According to 7 out of 10 respondents from a second round of 1,026 people, stimulus checks are not only the most important determination for Americans, but should also be included in the next deal. Under CARES, around 160 million Americans received a stimulus payment of up to $ 1,200 - plus $ 500 for each dependent child.
Two of the key proposals on the negotiating table - McConnell's (R-KY) package worth around $ 500 billion and the Democrat-backed bipartisan $ 908 billion proposal - do not include a provision on direct payments. The $ 916 billion White House proposal is the only one that includes checks but leaves out additional unemployment benefits that Democratic leaders have labeled "unacceptable".
There is also a standalone direct payments bill introduced by Senator Josh Hawley (R-MO) and Senator Bernie Sanders (I-VT). However, experts said there might not be enough votes to go into law unless a major agreement is reached on incentives.
"Money saved doesn't last long if nothing comes in"
Nearly 7 in 10 Americans expected and budgeted in the hopes that between August and now Congress would pass another bill that would provide additional financial aid.
"It was not an unreasonable assumption that Congress would bring some kind of relief," said Ajilore. "What's unreasonable is the fact that they don't have it."
Almost nine months after the CARES law was passed, many of its provisions have expired or will expire if a business cycle agreement is not reached by the end of the year.
Up to 12 million Americans are expected to lose unemployment benefit coverage if two programs passed under the law expire on December 26th. In addition, the federal eviction moratorium, paid sick leave and aid to state and local governments will expire.
Both the Unemployment Pandemic Support Program (PUA) and the Pandemic Unemployment Compensation Program (PEUC) will expire on December 26, unless Congress enters into a business cycle agreement.
"If people had known that Congress was failing its duty and not bringing relief under the CARES Act, people would have done things a lot differently," Ajilore said. "Still, people saved their money, but money saved won't last long if nothing comes in."
"Certain people will fight a lot more"
More than half of respondents (53%) say it will take them more than seven months to get their household finances back to pre-pandemic levels.
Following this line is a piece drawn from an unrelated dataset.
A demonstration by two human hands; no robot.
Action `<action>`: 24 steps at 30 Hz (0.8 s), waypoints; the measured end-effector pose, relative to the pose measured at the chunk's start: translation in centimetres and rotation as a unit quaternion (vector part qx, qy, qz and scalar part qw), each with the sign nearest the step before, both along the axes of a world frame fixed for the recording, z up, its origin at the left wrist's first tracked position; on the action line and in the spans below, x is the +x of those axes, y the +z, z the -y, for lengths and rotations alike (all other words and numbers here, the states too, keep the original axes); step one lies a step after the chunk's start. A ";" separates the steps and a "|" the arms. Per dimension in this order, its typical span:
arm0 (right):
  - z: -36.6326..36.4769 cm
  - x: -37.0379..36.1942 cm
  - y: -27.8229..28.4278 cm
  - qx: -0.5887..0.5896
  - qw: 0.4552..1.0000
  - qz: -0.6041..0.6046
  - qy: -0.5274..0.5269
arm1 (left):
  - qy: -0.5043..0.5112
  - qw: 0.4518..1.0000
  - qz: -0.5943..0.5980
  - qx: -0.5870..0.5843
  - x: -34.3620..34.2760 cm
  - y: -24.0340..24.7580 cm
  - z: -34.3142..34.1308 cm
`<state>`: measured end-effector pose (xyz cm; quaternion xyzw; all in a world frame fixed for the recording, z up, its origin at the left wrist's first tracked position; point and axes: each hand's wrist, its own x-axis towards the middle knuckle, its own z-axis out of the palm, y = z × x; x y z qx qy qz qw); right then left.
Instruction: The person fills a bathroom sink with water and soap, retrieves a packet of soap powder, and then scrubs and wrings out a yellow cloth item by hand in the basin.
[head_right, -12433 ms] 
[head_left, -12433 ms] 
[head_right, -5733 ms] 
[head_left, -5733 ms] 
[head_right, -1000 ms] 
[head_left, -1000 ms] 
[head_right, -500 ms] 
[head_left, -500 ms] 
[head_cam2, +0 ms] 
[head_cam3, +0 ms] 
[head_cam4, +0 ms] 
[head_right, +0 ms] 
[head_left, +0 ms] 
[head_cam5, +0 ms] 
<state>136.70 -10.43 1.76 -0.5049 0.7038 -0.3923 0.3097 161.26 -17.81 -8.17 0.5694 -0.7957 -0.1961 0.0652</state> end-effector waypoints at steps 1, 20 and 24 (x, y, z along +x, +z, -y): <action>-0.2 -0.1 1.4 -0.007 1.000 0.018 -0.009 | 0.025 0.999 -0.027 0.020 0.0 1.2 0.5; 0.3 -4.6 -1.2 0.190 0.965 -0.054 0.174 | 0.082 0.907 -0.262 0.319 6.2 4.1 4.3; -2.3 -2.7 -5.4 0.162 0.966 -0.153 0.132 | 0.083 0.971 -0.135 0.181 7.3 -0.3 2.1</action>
One in three states that this could take more than a year.
"Certain people will fight a lot more," Alijore said. "People are now taking on more debt because they have to pay the bills."
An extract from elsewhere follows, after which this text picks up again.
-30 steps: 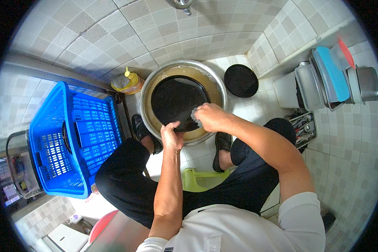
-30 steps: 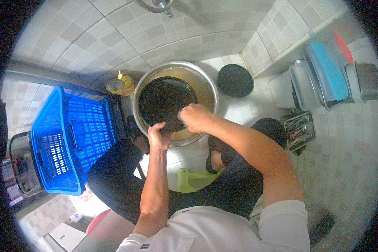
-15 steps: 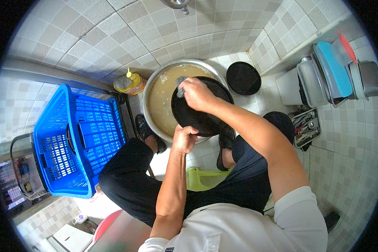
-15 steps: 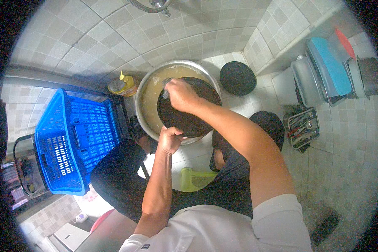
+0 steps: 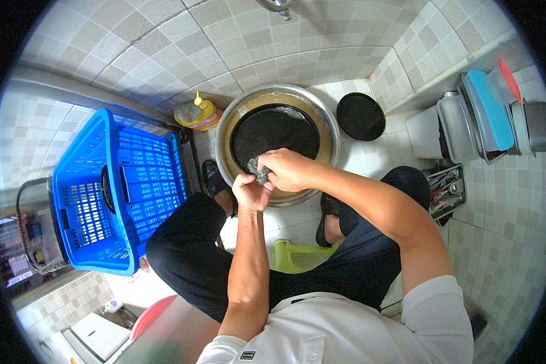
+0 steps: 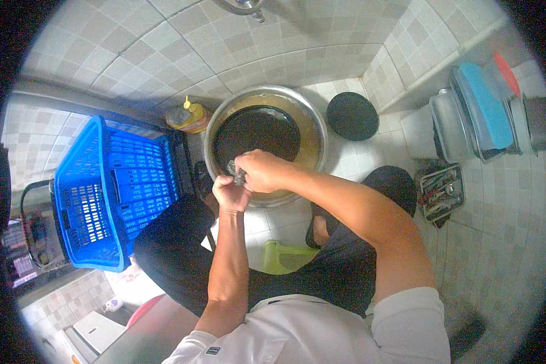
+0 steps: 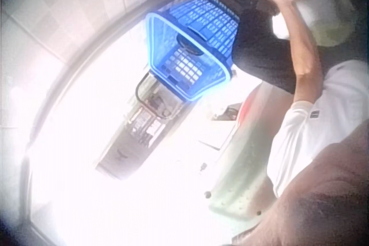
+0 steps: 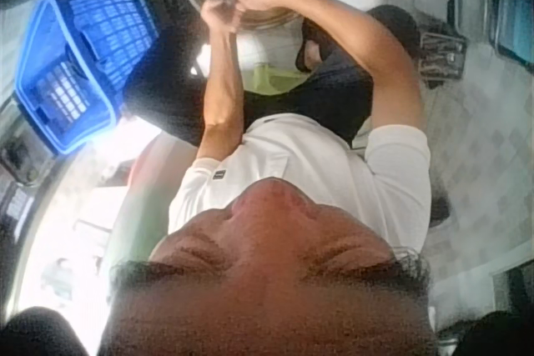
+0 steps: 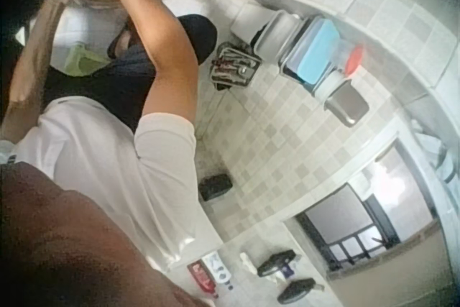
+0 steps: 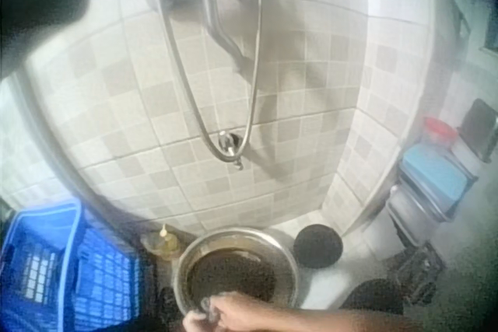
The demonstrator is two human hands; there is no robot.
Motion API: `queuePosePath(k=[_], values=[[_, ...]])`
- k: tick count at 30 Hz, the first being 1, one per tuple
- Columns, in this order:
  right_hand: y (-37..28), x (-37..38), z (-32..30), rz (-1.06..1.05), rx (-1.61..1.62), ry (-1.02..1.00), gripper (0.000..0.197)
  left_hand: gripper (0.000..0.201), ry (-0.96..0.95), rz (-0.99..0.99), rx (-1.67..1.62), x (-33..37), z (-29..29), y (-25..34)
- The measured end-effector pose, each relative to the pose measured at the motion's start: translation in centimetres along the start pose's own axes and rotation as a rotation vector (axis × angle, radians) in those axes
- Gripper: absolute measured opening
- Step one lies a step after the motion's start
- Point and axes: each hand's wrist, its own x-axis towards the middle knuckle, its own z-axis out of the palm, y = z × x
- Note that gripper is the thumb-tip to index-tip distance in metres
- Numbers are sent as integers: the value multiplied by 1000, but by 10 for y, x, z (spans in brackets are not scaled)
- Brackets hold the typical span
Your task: The person washes several black dish components in a large basin of water using a steel wool pad, scrubbing the surfaces and then setting them aside.
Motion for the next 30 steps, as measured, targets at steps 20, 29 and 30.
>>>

More than a third of Americans (33.9%) said they found it somewhat to very difficult to pay basic household expenses in the first week of November. This emerges from a recent Census Bureau report released last week.
According to a study by the JPMorgan Chase Institute, the unemployed more than doubled their cash savings between March and July, but spent two-thirds of those accumulated funds in August alone. It did so when the additional $ 600 in weekly unemployment benefits expired in late July, followed by the expiration of the additional $ 300 under the Lost Wage Support Program in September.
"It will be very difficult for them," said Alijore. "The more debt you take on, the further it will be before you can become whole again."